[Exercise prompt] Only the lines holding "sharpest" are wanted here; copy each from the listing.
───── Information shown ─────
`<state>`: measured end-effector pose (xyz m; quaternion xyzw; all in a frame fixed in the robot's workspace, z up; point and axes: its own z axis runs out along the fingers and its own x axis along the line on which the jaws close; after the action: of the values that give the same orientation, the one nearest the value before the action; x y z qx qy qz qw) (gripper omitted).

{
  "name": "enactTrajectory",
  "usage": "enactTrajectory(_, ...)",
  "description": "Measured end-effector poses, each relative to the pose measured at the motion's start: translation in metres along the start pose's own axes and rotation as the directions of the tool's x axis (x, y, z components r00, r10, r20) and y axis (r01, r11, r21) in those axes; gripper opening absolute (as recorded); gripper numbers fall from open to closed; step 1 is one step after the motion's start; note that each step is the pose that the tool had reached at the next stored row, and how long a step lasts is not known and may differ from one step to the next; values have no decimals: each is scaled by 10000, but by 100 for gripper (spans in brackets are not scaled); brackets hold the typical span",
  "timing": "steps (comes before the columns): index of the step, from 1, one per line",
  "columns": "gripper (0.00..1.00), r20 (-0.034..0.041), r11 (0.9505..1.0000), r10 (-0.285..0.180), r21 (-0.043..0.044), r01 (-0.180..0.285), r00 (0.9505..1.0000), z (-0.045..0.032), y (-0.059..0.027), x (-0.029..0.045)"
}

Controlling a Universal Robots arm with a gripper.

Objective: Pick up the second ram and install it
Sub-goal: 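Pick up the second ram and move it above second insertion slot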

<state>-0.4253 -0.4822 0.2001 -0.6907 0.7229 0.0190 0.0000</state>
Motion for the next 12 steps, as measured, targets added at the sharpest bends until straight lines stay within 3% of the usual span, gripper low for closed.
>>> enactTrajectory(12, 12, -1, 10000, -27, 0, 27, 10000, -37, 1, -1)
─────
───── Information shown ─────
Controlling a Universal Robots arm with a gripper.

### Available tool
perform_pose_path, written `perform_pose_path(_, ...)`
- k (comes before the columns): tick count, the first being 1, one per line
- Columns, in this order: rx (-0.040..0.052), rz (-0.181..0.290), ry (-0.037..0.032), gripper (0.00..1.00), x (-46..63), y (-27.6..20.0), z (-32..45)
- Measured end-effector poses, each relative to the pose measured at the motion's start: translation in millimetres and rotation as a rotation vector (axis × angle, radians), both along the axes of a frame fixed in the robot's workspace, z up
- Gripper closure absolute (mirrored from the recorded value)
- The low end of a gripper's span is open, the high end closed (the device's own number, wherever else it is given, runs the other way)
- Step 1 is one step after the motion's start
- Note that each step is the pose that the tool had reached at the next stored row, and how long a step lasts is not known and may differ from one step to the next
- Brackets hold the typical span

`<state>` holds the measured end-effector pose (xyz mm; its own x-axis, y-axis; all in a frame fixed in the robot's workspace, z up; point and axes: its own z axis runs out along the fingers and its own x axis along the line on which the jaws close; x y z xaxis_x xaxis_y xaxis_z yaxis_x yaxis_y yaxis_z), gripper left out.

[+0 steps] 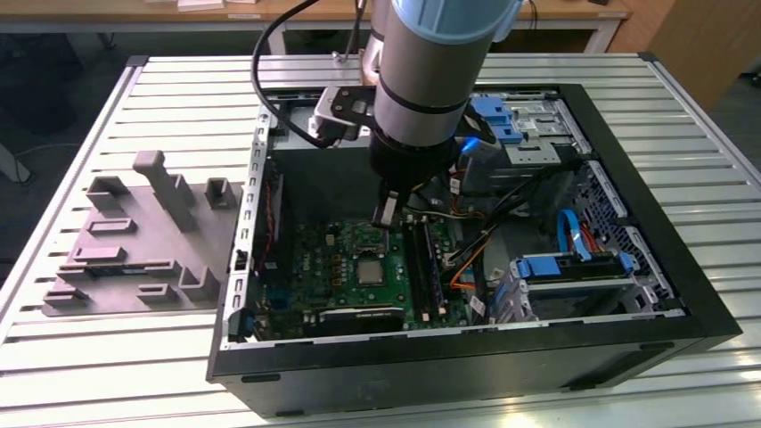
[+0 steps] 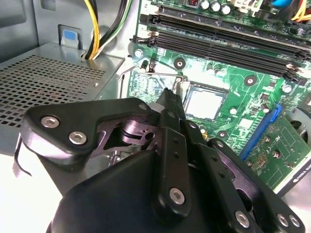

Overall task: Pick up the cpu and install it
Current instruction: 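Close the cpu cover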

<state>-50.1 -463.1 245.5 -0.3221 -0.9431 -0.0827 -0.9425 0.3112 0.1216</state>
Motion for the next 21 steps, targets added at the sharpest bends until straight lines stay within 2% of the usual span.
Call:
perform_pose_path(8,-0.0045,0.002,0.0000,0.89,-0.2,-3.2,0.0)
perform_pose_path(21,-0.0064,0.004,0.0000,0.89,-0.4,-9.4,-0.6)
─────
[Response]
Motion for the next 12 steps, as measured, targets added at the sharpest bends until straight lines stay within 3% of the usual span, gripper low for closed.
Motion for the next 21 steps, targets added at the sharpest bends until straight lines stay within 2% of the usual span.

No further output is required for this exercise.